**Problem statement:** Lines holding the string "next" are the ones to copy; find them all in the data.

**Material provided:**
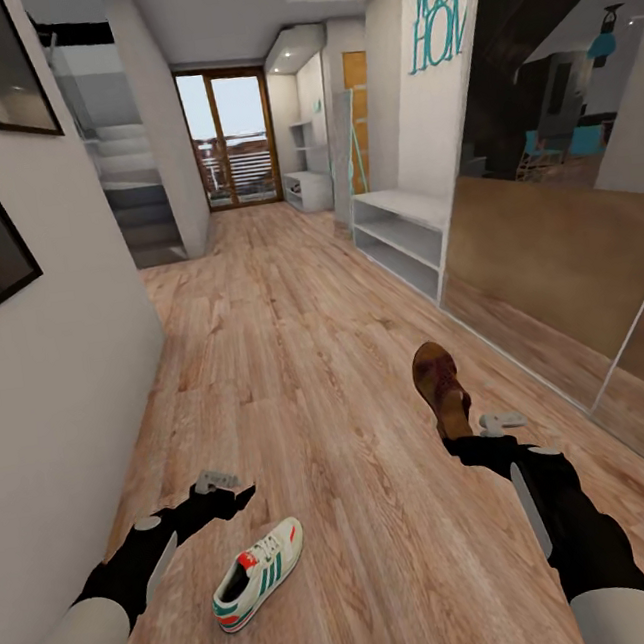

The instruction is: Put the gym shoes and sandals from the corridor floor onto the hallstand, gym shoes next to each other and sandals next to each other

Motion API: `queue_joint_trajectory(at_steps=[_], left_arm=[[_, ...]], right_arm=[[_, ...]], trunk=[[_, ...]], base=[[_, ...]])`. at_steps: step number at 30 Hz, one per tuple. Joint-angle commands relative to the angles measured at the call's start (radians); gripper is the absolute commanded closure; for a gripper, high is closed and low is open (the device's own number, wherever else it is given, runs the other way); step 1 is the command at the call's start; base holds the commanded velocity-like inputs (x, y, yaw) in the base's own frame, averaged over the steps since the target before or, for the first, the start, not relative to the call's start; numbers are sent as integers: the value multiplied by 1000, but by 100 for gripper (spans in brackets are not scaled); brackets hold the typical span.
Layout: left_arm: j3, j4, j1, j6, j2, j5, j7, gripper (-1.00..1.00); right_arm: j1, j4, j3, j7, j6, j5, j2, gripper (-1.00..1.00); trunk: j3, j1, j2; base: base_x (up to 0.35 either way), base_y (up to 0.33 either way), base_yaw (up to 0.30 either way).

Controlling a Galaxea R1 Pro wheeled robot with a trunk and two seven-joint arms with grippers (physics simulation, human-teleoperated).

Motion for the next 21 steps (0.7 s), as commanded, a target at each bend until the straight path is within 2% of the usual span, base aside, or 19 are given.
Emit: queue_joint_trajectory(at_steps=[1, 4, 7, 10, 12, 17, 21], left_arm=[[-3, 0, 0, 1, 1, -1, -1, -100], [-4, 11, 0, 1, 2, -3, -1, -100], [-4, 38, 0, -1, 3, -24, -2, -100], [-5, 67, 0, -24, 3, -90, -2, -100], [-4, 79, 0, -34, 3, -102, -2, -100], [-3, 91, 0, -44, 3, -113, -2, -100], [-4, 93, 0, -46, 3, -114, -2, -100]], right_arm=[[-1, -2, -3, 7, 5, 6, 1, 100], [-1, -2, -3, 7, 6, 6, 1, 100], [-1, -2, -3, 7, 7, 6, 1, 100], [-1, -2, -2, 7, 7, 5, 0, 100], [-1, -2, -2, 7, 7, 5, 0, 100], [-1, -2, -3, 7, 7, 5, 0, 100], [-1, -2, -3, 7, 7, 5, 0, 100]], trunk=[[-7, 0, -1], [-23, 2, -1], [-40, 3, -2], [-56, 4, -3], [-67, 5, -3], [-95, 7, -5], [-99, 7, -5]], base=[[0, 0, 0], [0, 0, 0], [0, 0, 0], [0, 0, 0], [0, 0, 0], [0, 0, 0], [0, 0, 0]])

**Completed task:**
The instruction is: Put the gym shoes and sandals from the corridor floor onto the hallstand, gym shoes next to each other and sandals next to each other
Motion for the next 21 steps (0.7 s), as commanded, a target at each bend until the straight path is within 2% of the usual span, base aside, or 19 are given.

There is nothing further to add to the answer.